Querelle juridique, controverse politique, bataille médiatique : l’affaire Iquioussen a nourri l’actualité du mois d’août. Dans mon article du 1er août j’avais prévu les difficultés qu’allait rencontrer l’exécutif. Un mois plus tard, il n’est pas sorti de l’auberge car l’imam a disparu pour ne pas subir le déshonneur d’une expulsion. Mais que deviendra «l’imam caché» de l’islam de France ? Dans une ordonnance rendue mardi 30 août, le juge des référés du Conseil d’État explique ne pas suspendre l’expulsion de Hassan Iquioussen, estimant que «ses propos antisémites, tenus depuis plusieurs années lors de nombreuses conférences largement diffusées, ainsi que son discours sur l’infériorité de la femme et sa soumission à l’homme constituent des actes de provocation explicite et délibérée à la discrimination ou à la haine justifiant la décision d’expulsion».

Le Conseil d’État était appelé à examiner le recours en appel du ministère de l’Intérieur visant à annuler la décision prise par le Tribunal administratif de Paris de suspendre la demande d’expulsion de Hassan Iquioussen.

Le Conseil d’État avait examiné, vendredi 26 août, la requête du ministère de l’intérieur.

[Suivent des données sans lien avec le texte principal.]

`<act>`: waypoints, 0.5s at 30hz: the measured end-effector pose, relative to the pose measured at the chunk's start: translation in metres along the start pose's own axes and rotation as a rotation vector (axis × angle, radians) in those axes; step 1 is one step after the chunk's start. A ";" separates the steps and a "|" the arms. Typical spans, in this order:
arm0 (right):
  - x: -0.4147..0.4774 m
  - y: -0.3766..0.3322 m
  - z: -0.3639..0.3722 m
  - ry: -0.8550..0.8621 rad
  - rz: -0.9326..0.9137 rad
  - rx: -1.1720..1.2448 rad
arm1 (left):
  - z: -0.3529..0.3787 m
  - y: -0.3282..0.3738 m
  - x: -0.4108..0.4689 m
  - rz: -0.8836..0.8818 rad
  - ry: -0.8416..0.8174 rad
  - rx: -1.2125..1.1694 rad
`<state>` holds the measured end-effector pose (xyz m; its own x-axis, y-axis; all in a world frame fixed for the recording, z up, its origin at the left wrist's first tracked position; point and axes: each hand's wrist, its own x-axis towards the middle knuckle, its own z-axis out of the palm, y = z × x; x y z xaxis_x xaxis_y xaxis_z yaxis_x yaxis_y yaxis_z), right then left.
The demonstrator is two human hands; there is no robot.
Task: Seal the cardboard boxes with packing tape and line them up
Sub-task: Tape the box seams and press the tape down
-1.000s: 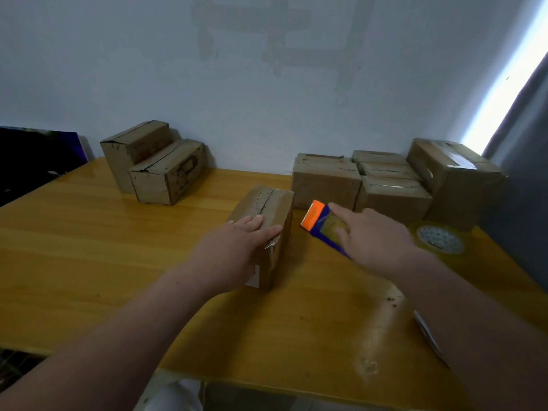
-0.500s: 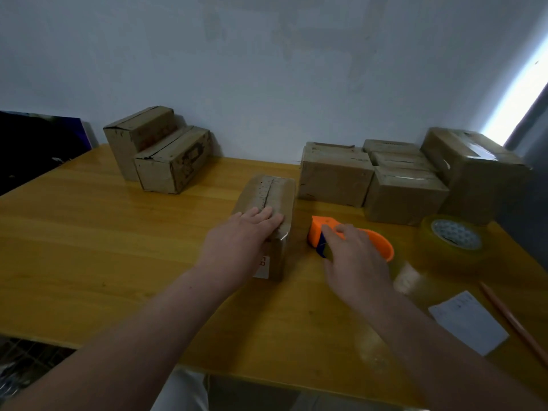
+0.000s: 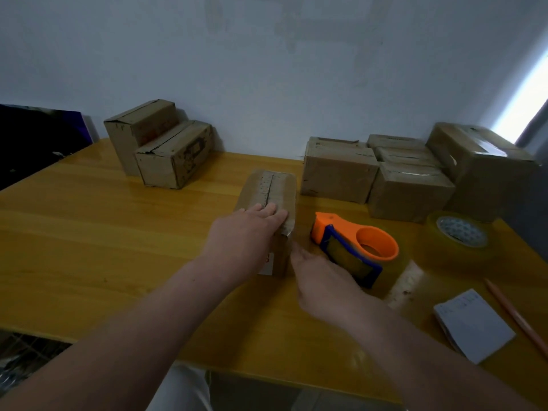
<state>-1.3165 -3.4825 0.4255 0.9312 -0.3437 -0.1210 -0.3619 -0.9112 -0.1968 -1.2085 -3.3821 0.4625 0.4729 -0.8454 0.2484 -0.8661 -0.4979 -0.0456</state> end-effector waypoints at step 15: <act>0.027 0.027 -0.021 0.432 -0.182 0.296 | -0.031 -0.004 0.010 -0.166 -0.048 -0.447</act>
<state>-1.3003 -3.5217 0.4376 0.8901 -0.3056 0.3382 -0.1322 -0.8831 -0.4502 -1.2052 -3.3830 0.4954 0.6084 -0.7749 0.1716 -0.7583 -0.5037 0.4139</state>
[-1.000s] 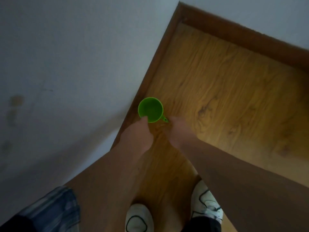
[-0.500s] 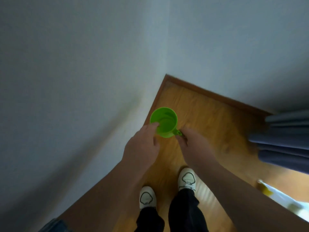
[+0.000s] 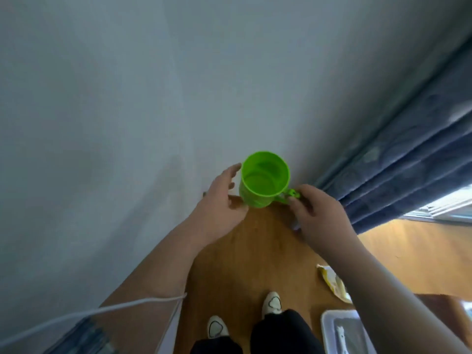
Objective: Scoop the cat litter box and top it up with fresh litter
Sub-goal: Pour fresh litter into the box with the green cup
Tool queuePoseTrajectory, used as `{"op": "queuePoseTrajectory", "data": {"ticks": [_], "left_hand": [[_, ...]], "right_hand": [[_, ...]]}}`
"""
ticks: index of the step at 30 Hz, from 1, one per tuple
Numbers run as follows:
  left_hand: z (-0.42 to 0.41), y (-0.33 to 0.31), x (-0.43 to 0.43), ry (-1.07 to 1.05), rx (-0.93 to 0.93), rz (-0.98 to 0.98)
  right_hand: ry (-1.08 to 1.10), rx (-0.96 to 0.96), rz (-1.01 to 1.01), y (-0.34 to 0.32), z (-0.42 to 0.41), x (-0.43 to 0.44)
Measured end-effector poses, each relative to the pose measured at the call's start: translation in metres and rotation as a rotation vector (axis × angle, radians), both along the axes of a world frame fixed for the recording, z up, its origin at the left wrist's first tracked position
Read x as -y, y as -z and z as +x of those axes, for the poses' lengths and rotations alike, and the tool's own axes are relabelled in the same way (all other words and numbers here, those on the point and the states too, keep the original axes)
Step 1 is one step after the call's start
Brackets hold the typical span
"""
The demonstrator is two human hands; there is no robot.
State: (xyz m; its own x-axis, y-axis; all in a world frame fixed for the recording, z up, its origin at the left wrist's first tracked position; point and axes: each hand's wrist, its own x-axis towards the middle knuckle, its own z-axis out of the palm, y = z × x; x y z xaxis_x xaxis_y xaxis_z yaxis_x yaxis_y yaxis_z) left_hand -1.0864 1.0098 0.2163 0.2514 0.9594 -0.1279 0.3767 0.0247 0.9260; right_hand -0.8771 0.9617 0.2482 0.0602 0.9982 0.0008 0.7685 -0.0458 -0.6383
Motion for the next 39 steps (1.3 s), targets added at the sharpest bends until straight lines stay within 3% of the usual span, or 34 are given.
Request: {"op": "queuePoseTrajectory", "data": {"ticks": [3,8,21,30,39], "left_hand": [[0.026,-0.038,0.014,0.122,0.131,0.041],[0.064,-0.072,0.028,0.278,0.131,0.133],[0.243,-0.079,0.102,0.423,0.101,0.103],[0.372,-0.061,0.141,0.623,0.045,0.107],[0.462,0.007,0.108,0.963,-0.066,0.049]], "right_hand": [[0.095,-0.046,0.032,-0.029,0.018,0.041],[0.225,-0.112,0.075,-0.052,0.057,0.076],[0.364,-0.239,0.08,-0.075,0.212,0.169],[0.604,-0.453,0.127,-0.034,0.318,0.234],[0.921,-0.443,0.051,0.027,0.362,0.244]]}}
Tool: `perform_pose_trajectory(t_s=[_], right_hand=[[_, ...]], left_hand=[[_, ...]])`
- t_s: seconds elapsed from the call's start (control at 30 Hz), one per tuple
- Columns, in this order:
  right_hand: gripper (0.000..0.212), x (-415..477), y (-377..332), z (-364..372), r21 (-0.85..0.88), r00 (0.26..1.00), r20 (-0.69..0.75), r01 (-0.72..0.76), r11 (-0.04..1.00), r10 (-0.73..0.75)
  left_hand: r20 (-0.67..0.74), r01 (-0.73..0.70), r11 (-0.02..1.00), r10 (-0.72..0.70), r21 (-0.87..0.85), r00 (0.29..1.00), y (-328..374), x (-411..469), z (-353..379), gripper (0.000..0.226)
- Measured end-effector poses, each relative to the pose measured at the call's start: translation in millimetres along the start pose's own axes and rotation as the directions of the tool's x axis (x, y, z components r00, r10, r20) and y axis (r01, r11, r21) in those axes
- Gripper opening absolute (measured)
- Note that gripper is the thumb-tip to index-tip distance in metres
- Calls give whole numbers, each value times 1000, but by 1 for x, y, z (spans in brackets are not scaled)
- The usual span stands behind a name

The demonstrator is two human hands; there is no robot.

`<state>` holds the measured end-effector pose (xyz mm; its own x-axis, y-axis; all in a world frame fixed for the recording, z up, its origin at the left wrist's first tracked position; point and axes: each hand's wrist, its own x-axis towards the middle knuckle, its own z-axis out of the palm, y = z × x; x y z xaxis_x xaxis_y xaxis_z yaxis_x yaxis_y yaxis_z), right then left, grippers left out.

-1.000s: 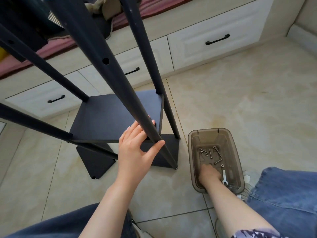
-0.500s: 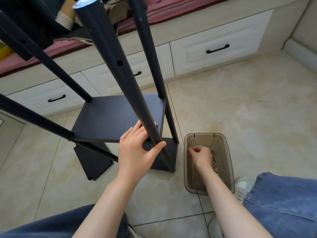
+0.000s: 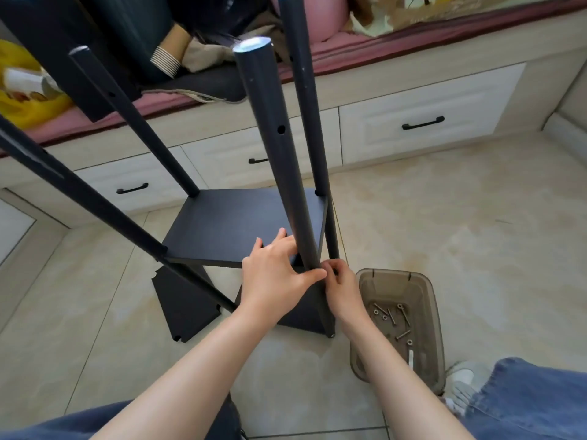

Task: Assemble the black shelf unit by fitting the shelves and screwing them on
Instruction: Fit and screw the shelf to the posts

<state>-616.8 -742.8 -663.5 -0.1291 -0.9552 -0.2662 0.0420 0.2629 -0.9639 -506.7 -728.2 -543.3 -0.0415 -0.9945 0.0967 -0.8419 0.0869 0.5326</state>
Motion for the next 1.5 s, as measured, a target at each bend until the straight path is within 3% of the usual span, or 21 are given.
perform_pose_trajectory(t_s=[0.2, 0.37, 0.6, 0.73, 0.9, 1.03, 1.13, 1.33, 1.5], right_hand=[[19, 2, -23, 19, 55, 999, 43, 18, 998, -20], [18, 14, -57, 49, 74, 985, 150, 74, 995, -84], [13, 22, -95, 91, 18, 928, 293, 234, 972, -229], [12, 21, -109, 111, -54, 894, 361, 303, 951, -264], [12, 19, -115, 130, -154, 851, 414, 415, 896, -323], [3, 23, -111, 137, -220, 840, 464, 415, 883, -280], [3, 24, -100, 137, -342, 818, 518, 467, 816, -251], [8, 27, -75, 135, -578, 820, 514, 548, 605, -251], [10, 23, -63, 135, -627, 808, 548, 568, 533, -217]], left_hand=[[26, 47, 998, -46, -45, 999, -10, 23, -25, 39], [80, 150, 956, -134, -254, 988, -32, 50, -74, 42], [-70, 140, 857, -201, -496, 977, -80, 42, -116, 36], [-104, 178, 758, -308, -627, 946, -99, 29, -129, 36], [-61, 287, 680, -439, -675, 897, -124, 10, -140, 43], [-28, 394, 680, -519, -618, 854, -148, -4, -136, 39], [65, 511, 552, -635, -659, 770, -167, -19, -119, 28], [250, 520, 235, -670, -821, 699, -186, -40, -76, 28], [272, 545, 199, -699, -815, 662, -195, -53, -55, 30]])
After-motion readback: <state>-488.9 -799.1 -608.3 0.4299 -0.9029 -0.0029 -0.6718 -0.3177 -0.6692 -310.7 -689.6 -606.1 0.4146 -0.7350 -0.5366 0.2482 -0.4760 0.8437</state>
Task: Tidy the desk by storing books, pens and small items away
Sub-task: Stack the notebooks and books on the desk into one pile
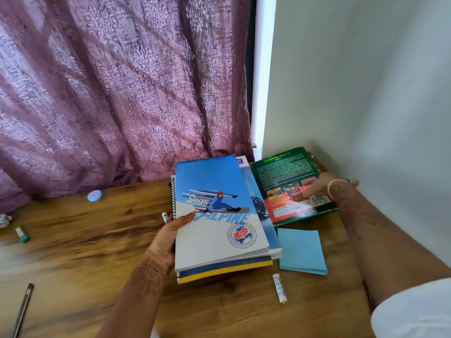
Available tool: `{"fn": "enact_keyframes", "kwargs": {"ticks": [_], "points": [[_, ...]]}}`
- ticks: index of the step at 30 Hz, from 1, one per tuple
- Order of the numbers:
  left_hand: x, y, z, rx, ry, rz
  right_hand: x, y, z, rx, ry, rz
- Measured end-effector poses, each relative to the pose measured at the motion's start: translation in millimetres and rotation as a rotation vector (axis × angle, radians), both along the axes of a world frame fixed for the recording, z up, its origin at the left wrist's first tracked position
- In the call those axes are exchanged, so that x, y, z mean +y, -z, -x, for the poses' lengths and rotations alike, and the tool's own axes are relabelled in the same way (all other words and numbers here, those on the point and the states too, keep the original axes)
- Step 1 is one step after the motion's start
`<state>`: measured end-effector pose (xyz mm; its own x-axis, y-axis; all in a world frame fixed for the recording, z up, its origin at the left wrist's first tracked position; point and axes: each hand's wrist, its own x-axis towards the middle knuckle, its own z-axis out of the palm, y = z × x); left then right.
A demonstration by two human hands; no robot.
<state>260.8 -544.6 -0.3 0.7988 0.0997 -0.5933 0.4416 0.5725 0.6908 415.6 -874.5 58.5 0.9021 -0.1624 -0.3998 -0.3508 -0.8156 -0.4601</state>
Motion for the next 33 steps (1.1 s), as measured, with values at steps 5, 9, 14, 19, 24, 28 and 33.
{"fn": "enact_keyframes", "kwargs": {"ticks": [5, 9, 14, 19, 24, 28, 33], "points": [[0.7, -5.1, 0.0, 0.006, -0.036, -0.004, 6.7, -18.5, -4.6, -0.109, -0.046, 0.014], [0.1, -9.2, 4.5, -0.013, -0.059, -0.01, 34.8, -55.1, 6.1, -0.334, -0.145, 0.145], [-4.4, -20.3, 21.0, -0.063, -0.077, 0.005, 82.8, -117.5, 57.4, -0.673, -0.248, 0.46], [-19.1, -28.6, 35.6, -0.161, -0.145, -0.026, 149.3, -160.7, 143.8, -0.852, -0.408, 0.69], [-24.9, -43.7, 60.0, -0.292, -0.137, -0.017, 217.1, -133.0, 213.9, -0.813, -0.626, 0.736], [-13.1, -46.9, 93.0, -0.32, -0.144, -0.01, 253.8, -93.7, 260.1, -0.755, -0.744, 0.78], [6.5, -33.3, 137.3, -0.331, -0.125, 0.037, 270.3, -66.9, 315.6, -0.708, -0.778, 0.691]]}}
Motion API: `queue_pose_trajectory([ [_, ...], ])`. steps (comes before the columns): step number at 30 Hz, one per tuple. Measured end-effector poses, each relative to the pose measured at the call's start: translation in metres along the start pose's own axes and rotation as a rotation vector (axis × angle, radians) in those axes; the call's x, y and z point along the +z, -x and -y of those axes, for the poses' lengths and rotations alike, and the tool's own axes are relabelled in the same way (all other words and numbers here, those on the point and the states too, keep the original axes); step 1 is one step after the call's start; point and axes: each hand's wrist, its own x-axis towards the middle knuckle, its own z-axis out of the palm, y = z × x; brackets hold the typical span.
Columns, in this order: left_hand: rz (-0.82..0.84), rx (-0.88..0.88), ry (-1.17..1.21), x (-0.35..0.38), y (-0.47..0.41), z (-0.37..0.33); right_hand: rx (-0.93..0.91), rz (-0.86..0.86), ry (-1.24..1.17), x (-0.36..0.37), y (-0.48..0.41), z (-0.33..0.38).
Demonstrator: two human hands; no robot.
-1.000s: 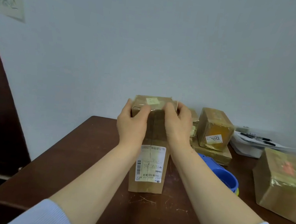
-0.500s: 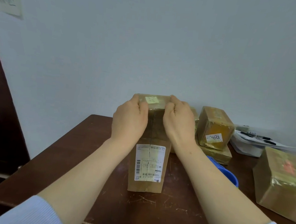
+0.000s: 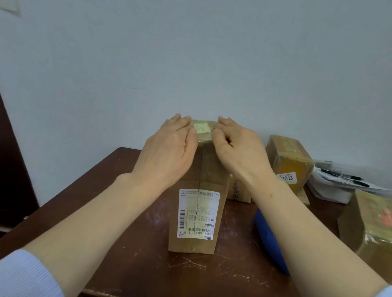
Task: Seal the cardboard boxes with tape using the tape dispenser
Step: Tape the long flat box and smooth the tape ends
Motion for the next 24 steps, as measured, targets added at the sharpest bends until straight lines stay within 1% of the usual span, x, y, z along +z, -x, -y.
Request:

Dans la grande salle du contentieux du Conseil d’État, la représentante du ministère de l’intérieur se montre particulièrement offensive. Pour Pascale Léglise, la directrice des libertés publiques et des affaires juridiques au ministère de l’intérieur, il s’agit d’un «islam militant véhiculé par un prédicateur charismatique, qui a su acquérir une légitimité au sein d’un très large auditoire, et qui, depuis des années, répand des idées insidieuses qui n’en sont pas moins des provocations à la haine, à la discrimination, à la violence »… Elle accuse Hassan Iquioussen d’un «double discours, emblématique de la rhétorique frériste». Au-delà de «propos lénifiants» sur la compatibilité de l’islam avec les valeurs républicaines, son message est calé sur ceux de Youssef Al-Qaradawi, prédicateur qatarien vedette des Frères musulmans et de Hassan El Banna, fondateur en 1928 de la confrérie égyptienne.

L’imam disparait

Mais les policiers venus l’interpeller à son domicile, à Lourches, près de Valenciennes (Nord) ne l’ont pas trouvé. Il avait pris la poudre d’escampette. Un imam délinquant ? Le préfet des Hauts-de-France, Georges-François Leclerc, a affirmé mercredi que l’imam marocain était susceptible d’avoir pris la fuite en Belgique et l’a qualifié de «délinquant. …S’il est interpellé, il sera immédiatement placé en rétention administrative». Iquioussen figure ainsi dans trois fichiers :

–  Il est fiché S par la Direction générale de la sécurité intérieure «depuis dix-huit mois», 

– Considéré comme étant en fuite, il a été inscrit au fichier des personnes recherchées (FPR),

– Il est inscrit au fichier des OQTF Obligation de quitter la France.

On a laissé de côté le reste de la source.